University of Global Health Equity
- Type: Private
- Established: 2005
- Parent institution: Partners In Health
- Affiliations: Cummings Foundation, Bill & Melinda Gates Foundation, Harvard Medical School, Tufts University, Government of Rwanda
- Chancellor: Dr. Jim Yong Kim
- Vice-Chancellor: Prof. Philip Cotton
- Location: Butaro, Rwanda
- Campus: Rural;
- Website: ughe.org

= University of Global Health Equity =

University in Rwanda

University of Global Health Equity (UGHE) is a health sciences university in Rwanda. An initiative of Partners In Health, UGHE is a private, not-for-profit, accredited institution.

Catalytic partners that have helped to launch the University include: Cummings Foundation, Bill & Melinda Gates Foundation, and the Government of Rwanda. The Cummings Foundation committed an initial $15 million for Phase I of the University and was instrumental in raising matching funds from other sources.

== History ==
In 2013, the Government of Rwanda and Partners In Health were considering guilding a medical school next to Butaro Hospital. At that same time, Joyce and Bill Cummings, founders of the Cummings Foundation in Woburn, Massachusetts, visited Rwanda for the ribbon-cutting of the Butaro Outpatient Cancer Infusion Center, whose construction had been funded by the Cummings Foundation. During their visit, the Cummings shared an expanded vision for the proposed medical school that would be "pan-African" and would include multiple health science disciplines, including veterinary medicine, dentistry and nursing.

Paul Farmer responded to this idea by writing in an email, "What a great vision, and one that squares with the Rwandan vision of pulling people up by building a ‘knowledge’ economy while delivering care."

Launched in September 2015, UGHE is a new kind of university focused on delivering the highest quality of health care by addressing the critical social and systemic forces causing inequities and inefficiencies in health care delivery.

== Leadership ==
On April 3, 2017, UGHE appointed former Minister of Health of Rwanda, Agnes Binagwaho, MD, M(Ped), PhD, as Vice Chancellor of the University. As Vice Chancellor of UGHE, Professor Binagwaho oversees the expansion of the University’s education and research programs, cultivation of global partnerships, and further development of its Butaro campus in northern Rwanda.
Dr. Agnes retired on November 4, 2022 and Dr. Joel Mubiligi assumed the role of Interim Vice Chancellor in addition to being Executive Director of PIH Rwanda.
UGHE co-founder Dr. Paul Farmer died suddenly on February 21, 2022 while serving students and patients in Rwanda. His long time friend and PIH co-founder, Dr. Jim Yong Kim, was named Chancellor in October 2022.

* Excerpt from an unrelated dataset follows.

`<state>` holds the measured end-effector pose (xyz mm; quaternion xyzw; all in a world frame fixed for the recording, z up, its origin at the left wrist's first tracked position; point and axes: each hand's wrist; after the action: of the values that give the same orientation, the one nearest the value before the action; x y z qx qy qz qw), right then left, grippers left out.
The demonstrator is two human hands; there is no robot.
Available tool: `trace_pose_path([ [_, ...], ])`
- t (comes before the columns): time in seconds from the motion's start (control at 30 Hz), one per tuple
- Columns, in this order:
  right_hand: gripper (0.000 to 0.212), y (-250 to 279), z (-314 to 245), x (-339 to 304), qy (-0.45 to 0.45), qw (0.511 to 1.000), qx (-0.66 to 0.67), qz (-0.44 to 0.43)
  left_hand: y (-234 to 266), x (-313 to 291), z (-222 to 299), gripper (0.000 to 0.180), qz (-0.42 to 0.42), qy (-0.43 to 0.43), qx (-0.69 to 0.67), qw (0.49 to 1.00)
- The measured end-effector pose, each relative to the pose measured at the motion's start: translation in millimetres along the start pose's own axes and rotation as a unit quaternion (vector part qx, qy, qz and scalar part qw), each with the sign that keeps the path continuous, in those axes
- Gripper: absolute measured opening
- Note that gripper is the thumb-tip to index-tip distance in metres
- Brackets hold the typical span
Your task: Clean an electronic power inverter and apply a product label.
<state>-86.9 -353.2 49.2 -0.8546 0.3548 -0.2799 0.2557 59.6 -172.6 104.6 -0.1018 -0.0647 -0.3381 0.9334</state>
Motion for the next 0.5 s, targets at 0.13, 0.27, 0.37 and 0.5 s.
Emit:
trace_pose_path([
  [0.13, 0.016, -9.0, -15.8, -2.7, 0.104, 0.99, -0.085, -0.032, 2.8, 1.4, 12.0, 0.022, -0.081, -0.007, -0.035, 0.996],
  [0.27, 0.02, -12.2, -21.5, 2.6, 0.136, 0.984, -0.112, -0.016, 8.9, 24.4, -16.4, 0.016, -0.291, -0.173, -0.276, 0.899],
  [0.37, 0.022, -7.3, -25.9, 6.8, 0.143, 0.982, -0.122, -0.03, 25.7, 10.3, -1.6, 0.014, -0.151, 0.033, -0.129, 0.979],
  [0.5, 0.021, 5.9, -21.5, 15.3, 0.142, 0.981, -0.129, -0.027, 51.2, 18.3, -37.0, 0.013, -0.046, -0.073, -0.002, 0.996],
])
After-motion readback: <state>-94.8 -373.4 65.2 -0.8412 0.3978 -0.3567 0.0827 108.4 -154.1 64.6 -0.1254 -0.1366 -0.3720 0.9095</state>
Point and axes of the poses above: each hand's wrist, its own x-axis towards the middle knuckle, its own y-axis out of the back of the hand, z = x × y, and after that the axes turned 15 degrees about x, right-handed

=== Master of Science in Global Health Delivery ===
Launched in September 2015, the Master of Science in Global Health Delivery (MGHD) is UGHE’s flagship academic program.

=== Bachelor of Medicine, Bachelor of Surgery ===
UGHE’s joint Bachelor of Medicine, Bachelor of Surgery/Master of Science in Global Health Delivery (MBBS/MGHD) is a six and a half-year, bachelor’s level medical degree coupled with a master’s level global health degree.

=== Executive Education ===
UGHE’s Executive Education certificate courses develop professionals using critical competencies central to strengthening health care delivery systems.

=== Board of Directors ===
The university's board of directors consists of:
- Ophelia Dahl
- Sheila Davis
- Senait Fisseha
- Joseph Rhatigan
- Jim Yong Kim
- Dr. Joel M. Mubiligi
- Lesley King
- Carole B. Segal
- Paulin Basinga

== Campus development ==
In 2016, UGHE began construction on its first permanent campus in Butaro, Rwanda. Completed in January 2019, the campus was inaugurated by the President of Rwanda, Paul Kagame. The university houses classrooms, teaching laboratories, a clinical simulation center, and information commons, as well as administrative, dining, and lodging facilities for staff, students, and faculty. As the university grows, a second campus will be added in Kigali at Masaka.

The university is composed of complementary rural and urban campuses. In December 2016, UGHE began construction on the 250-acre Butaro academic campus, which is embedded in a rural primary health care delivery system. The first phase of the campus opened in 2018 with classrooms, administrative buildings, a library, and dorms. The urban campus will be located in Masaka Sector, Kicukiro District in the Rwandan capital of Kigali, the heart of a planned “medical city”. In addition to leveraging two existing clinical facilities – Butaro Hospital and Masaka Hospital in Kigali – UGHE will utilize PIH-supported sites across Rwanda to enable a breadth of educational opportunities in clinical and delivery settings. These campuses were designed by MASS Design and Shepley Bulfinch, one of the oldest architecture firms in continuous practice in the United States.